Homeschooling styles differ family to family, and in our family, I should say year to year, week to week, maybe hour to hour.
We have homeschooled independently and with a charter school. I have followed curriculum and unschooled. We have tried Thomas Jefferson education, Susan Wise Bauer’s Well-Trained Mind method, Charlotte Mason ideas, and just about anything else that my friends have been excited about at one time.
And I have found that while I glean helpful strategies from each model, I can’t commit fully to any of them.
So I am more likely to describe myself as Sonlight inspired or somewhat unschooling. I admire people who follow the full Sonlight curriculum, or allow their kids a rich unschooling environment, but I know it doesn’t work for us.
And what does work is always changing.
Right now we are trying a method I developed based on Oliver DeMille's concept of "structuring time not content," and an article I read about a large homeschooling family who uses Leigh Bortin's Classical Conversation. My kids call it that "timer thing."
It goes like this: We set the kitchen time for an hour and focus on one subject during that hour. No more. No less. Well, less if you are little.
During the language arts hour I sit on the couch with my 8-year-old son and begin with a basic 5 to 10-minute grammar lesson. Right now we are using First Language Lessons by Jessie Wise. I think it was written for first and second graders, so we are moving through it pretty quickly, but he is learning basic things like the definition of a noun and the difference between a proper and a common noun.
Today he worked on memorizing the Mother Goose rhyme that goes … “Thirty days hath September.”
My 11-year-old daughter didn’t need to go through a lesson book like this. We discussed the parts of speech one afternoon while we were driving around in the car.
Then she got into Mad Libs and has never really wondered what a noun or verb was since then. At some point in the next year I would like to go through a more intensive study of grammar with her, but for now, it is not a priority. She is learning other things on her own.
When my son and I are finished with the language arts lesson, he reads a short phonics book or we look at a couple pages of his Explode the Code phonics book. Once we preview the phonics workbook he can work through it on his own.
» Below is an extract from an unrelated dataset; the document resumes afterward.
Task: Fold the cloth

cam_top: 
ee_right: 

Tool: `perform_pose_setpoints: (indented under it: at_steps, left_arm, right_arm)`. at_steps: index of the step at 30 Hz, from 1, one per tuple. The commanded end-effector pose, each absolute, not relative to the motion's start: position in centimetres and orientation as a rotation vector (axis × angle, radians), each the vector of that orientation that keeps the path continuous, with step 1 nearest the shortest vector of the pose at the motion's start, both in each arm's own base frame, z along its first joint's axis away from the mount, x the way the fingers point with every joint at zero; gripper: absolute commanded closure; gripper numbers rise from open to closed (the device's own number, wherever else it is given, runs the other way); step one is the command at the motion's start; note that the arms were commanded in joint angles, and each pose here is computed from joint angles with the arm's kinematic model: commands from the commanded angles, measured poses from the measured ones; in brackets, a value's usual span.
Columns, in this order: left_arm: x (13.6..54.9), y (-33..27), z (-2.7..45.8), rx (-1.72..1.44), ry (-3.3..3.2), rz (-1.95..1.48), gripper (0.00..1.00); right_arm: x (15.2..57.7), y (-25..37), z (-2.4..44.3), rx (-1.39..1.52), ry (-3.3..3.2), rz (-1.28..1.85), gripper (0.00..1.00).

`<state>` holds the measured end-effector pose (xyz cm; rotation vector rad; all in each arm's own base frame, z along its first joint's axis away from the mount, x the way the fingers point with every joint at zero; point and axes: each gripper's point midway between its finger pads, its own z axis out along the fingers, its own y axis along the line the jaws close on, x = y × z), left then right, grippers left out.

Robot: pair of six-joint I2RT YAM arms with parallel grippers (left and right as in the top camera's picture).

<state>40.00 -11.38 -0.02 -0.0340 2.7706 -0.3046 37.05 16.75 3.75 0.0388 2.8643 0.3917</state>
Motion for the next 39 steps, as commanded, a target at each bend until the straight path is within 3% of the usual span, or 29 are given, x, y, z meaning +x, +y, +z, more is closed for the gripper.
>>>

Then he copies a few sentences and draws a corresponding picture if he wants to. We often use ideas from the Draw Write Now books. Since we started this his drawing and his handwriting have improved.
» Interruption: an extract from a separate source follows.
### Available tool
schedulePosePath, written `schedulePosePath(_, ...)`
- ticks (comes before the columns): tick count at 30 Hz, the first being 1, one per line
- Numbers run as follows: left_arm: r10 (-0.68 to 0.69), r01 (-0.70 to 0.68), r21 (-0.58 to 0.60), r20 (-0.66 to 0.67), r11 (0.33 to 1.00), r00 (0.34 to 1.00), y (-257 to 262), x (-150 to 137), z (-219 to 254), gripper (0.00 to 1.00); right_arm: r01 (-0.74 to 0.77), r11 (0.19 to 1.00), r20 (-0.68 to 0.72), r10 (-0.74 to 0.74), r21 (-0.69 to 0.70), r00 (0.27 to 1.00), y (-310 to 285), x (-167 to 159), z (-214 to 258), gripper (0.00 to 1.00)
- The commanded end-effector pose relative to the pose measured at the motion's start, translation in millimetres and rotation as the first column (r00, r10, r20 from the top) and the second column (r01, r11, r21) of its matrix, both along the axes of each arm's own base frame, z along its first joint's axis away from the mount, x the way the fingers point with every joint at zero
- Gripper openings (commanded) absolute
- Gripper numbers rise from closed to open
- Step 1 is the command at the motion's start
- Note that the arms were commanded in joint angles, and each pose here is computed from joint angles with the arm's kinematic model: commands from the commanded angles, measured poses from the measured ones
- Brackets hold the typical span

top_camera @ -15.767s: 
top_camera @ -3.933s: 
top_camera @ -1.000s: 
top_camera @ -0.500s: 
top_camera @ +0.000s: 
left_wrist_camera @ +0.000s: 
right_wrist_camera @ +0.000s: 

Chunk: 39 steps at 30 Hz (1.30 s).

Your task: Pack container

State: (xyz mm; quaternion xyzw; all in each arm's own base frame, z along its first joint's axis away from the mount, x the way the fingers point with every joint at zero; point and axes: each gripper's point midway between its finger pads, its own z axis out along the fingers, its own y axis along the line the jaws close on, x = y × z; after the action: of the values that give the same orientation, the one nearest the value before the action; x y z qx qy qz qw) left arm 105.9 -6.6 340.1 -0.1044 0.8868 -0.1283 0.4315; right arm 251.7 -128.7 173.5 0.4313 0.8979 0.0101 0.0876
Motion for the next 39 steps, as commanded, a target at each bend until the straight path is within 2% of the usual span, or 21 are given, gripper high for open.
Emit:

He is not reading anywhere near grade level, and I am still committed to not pushing, but we do work on it a little bit every day. When he is finished with his assignments he gets to play for the rest of the time.
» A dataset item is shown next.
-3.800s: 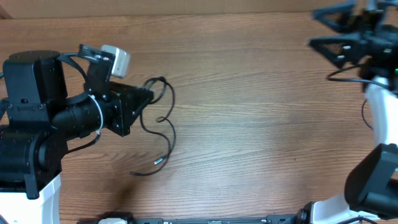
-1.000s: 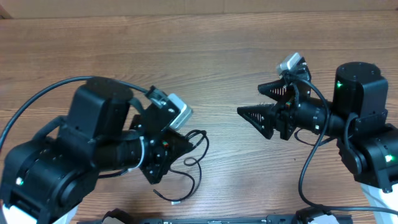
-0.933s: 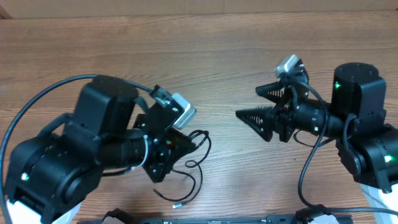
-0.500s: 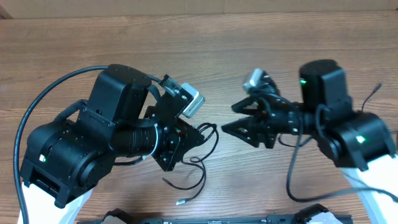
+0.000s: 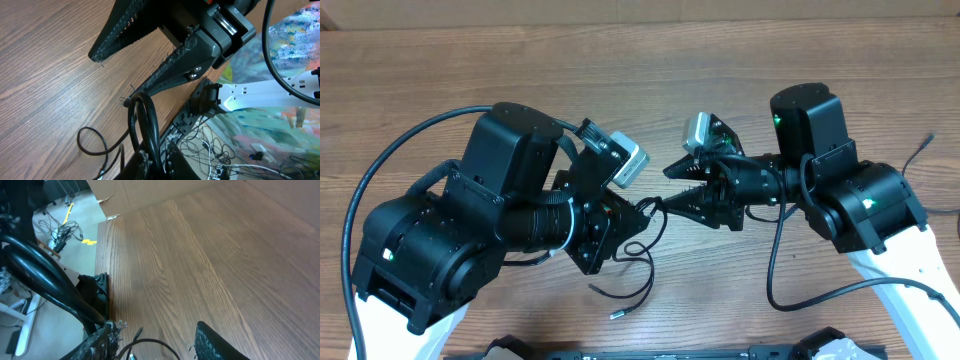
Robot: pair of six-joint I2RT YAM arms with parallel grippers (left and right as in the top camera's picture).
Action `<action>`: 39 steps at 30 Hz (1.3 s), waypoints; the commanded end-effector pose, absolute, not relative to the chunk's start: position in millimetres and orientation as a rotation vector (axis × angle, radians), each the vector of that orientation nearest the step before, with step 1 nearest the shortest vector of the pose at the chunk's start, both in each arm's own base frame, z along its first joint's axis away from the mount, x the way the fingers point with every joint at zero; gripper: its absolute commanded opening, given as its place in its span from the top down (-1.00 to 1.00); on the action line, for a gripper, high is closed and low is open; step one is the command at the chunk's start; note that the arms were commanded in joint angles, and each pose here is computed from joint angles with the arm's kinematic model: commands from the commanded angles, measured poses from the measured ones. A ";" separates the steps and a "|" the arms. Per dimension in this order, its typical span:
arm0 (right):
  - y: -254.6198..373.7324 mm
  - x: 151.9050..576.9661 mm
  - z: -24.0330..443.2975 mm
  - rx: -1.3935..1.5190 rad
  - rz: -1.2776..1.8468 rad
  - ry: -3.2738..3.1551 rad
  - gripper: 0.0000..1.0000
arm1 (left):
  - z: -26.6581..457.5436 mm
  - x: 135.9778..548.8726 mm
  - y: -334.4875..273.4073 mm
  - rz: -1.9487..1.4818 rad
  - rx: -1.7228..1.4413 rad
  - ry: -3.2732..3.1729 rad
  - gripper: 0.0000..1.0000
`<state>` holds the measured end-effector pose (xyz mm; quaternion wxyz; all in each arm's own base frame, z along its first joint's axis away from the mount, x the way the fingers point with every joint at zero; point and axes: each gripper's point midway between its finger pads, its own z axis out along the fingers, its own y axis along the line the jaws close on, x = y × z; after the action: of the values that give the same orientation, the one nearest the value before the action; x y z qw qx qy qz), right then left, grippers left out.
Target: Untangle cables
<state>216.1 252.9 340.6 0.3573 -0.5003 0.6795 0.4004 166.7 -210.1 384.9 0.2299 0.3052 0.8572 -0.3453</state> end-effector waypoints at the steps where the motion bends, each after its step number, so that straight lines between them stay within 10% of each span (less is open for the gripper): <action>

During the language arts hour, my daughter reads from a biography or writes. Both of these are independent. I sometimes ask her to read to me. Sometimes we take turns reading a paragraph, especially if the reading content is difficult for her and she needs some encouragement.
During the writing hour she works on something she wants or needs to write. Sometimes it is a response about something she is reading. Most often it is for a speech she is preparing for her favorite homeschooling activity, Speaker’s Club.
She likes writing, and so I let her writing time be free for her to just write without my editing. It can be filled with creative spelling and no punctuation, but it's amusing for me to see how much her writing has improved this year simply by reading more challenging books and writing e-mails using a spell checker.
For the math hour I once again work with my son for the first 20 minutes or so. We do math games, flash cards, etc. We also use the Singapore curriculum. Because he struggles to read instructions and the text in word problems, I sit with him and help him read.
My daughter tries to work through Singapore Math curriculum herself, and I help her when she needs assistance. She likes the challenge of working through it on her own, so as long as she is not staring at the wall, I try to leave her alone and let her figure it out.
She likes that there is a cap on how long math can take. If a lesson is particularly laborious, she is not obligated to complete it in one day. And if she flies through an easier lesson, she can go on and do the next one.
Reading, writing and math are the important core subjects that I think we need to purposefully schedule time to cover. But it is not a full picture of our educational experience. We take plenty of field trips. We listen to audio books. I read historical fiction to the kids every night. We watch historical and scientific documentaries. We do science experiments, art projects, etc.
If the hour-timer strategy is not working, sometimes I let the kids just play. Today my son got through his language arts lesson with me and came to me in tears after 15 minutes of “trying” to do his handwriting lesson. I told him to take a break and he has been building Lego models ever since.
Earlier in my homeschooling experience I would not have let my daughter get out of academic work to play, but I have learned to respect the power of play and imagination. Someday soon he will be able to read and write four sentences together without frustration. And someday, he won’t be quite so excited about building Lego models.